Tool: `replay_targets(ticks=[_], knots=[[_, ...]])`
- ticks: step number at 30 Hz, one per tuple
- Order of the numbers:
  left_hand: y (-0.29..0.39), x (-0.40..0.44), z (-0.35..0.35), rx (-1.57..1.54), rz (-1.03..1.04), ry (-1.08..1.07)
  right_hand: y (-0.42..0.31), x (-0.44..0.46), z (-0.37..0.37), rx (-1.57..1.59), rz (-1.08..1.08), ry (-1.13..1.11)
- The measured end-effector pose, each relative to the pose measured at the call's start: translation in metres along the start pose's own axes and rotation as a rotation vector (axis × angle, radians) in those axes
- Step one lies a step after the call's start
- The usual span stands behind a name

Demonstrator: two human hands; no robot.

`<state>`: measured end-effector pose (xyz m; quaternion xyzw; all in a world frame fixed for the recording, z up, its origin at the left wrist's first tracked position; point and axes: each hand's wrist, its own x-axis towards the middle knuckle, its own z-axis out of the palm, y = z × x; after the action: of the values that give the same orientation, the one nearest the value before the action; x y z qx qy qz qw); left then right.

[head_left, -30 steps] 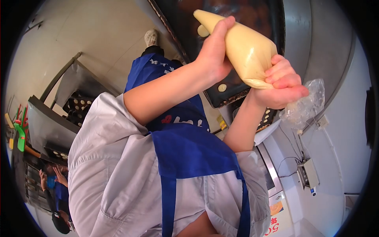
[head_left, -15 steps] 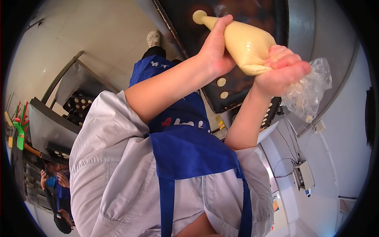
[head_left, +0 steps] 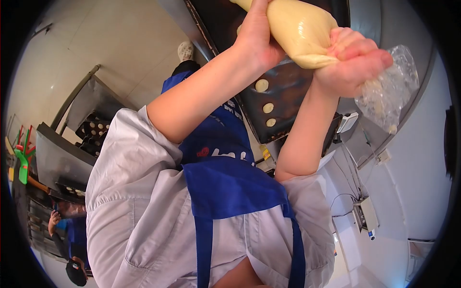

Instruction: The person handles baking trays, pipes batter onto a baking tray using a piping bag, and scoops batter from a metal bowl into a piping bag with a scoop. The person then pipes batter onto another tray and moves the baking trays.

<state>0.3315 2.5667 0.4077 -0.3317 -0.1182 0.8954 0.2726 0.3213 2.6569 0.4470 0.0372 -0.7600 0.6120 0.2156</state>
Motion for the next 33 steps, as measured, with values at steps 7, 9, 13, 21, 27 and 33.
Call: replay_targets(ticks=[7, 9, 13, 21, 27, 33], knots=[[-0.003, 0.002, -0.003, -0.04, 0.029, -0.043, -0.004, 0.008, 0.007, -0.131, -0.02, -0.051], [-0.002, 0.001, 0.003, 0.002, 0.063, -0.044, -0.002, 0.009, 0.006, -0.126, -0.05, -0.016], [0.0, -0.002, 0.017, 0.001, 0.061, 0.028, 0.004, 0.006, -0.002, -0.03, -0.196, -0.009], [-0.098, -0.038, 0.018, 0.264, 0.185, -0.096, -0.028, -0.043, -0.11, 0.204, -0.183, -0.064], [-0.228, -0.018, -0.037, 0.3, -0.297, 0.145, -0.082, -0.118, -0.225, -0.039, 0.048, 0.381], [-0.298, -0.016, -0.124, 0.345, -0.536, 0.235, -0.078, -0.199, -0.306, -0.05, 0.239, 0.465]])
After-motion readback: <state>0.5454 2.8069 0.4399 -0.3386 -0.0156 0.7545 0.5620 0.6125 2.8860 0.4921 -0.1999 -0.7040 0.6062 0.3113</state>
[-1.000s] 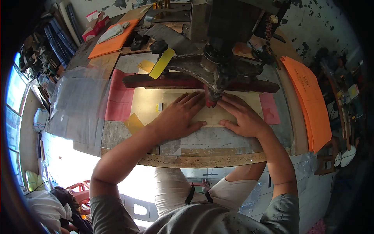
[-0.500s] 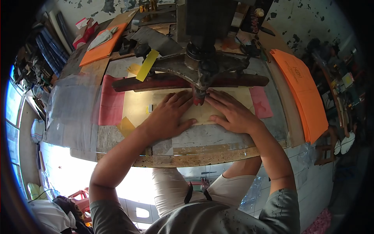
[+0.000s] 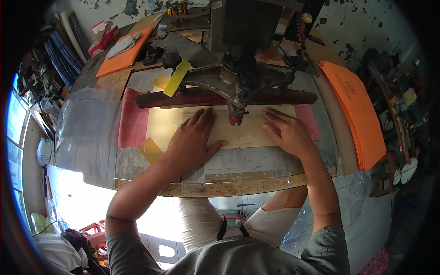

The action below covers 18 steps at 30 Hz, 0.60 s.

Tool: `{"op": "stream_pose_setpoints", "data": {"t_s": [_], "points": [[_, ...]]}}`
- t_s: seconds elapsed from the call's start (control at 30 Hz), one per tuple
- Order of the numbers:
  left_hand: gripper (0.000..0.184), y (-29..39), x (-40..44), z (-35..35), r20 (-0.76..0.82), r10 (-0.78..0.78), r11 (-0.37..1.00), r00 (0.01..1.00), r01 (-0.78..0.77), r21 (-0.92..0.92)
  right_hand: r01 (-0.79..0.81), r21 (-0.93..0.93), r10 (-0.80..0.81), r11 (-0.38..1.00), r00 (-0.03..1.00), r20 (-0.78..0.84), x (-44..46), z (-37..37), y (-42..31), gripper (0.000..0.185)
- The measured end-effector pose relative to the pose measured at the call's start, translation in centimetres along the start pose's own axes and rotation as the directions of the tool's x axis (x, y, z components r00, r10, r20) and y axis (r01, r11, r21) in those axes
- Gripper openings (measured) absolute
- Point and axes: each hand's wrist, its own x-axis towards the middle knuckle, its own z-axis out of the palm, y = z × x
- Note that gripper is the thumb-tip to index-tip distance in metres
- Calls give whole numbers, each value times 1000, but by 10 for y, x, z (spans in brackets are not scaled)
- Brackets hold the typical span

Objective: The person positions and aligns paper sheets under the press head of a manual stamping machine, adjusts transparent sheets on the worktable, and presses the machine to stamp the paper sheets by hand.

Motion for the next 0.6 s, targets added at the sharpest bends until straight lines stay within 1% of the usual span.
{"op": "stream_pose_setpoints", "data": {"t_s": [0.03, 0.13, 0.23, 0.33, 0.43, 0.57, 0.6], "points": [[81, -1, -2, 0, 3, -28, 1000, 1000, 28, 8, 3, -24, -4, 1000, 1000, -29, -1, 0, 1, 38], [86, -3, -8, 5, -37, -108, 991, 993, 111, 75, -30, -117, 27, 993, 999, -27, -3, -2, 3, 35], [90, 2, -12, 3, -66, -89, 953, 994, 104, 285, -48, -137, 43, 989, 998, -41, -3, -3, 0, 33], [94, 3, -14, 3, -69, -106, 942, 992, 122, 314, -76, -152, 65, 985, 995, -73, -2, -2, 1, 31], [96, 3, -14, 2, -60, -142, 937, 988, 154, 314, -130, -125, 119, 984, 989, -92, 1, -6, -4, 29], [100, 3, -16, 2, -77, -208, 914, 975, 222, 341, -138, -176, 113, 975, 983, -145, 1, -2, 0, 25], [100, 4, -15, 0, -51, -237, 909, 970, 240, 340, -147, -188, 121, 971, 982, -144, 1, -1, 1, 24]]}}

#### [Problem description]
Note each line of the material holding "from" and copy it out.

#### [Answer for the task]
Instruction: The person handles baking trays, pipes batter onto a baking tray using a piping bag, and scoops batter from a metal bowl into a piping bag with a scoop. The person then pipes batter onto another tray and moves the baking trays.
- t_s: seconds elapsed from the call's start (control at 30 Hz), one per tuple

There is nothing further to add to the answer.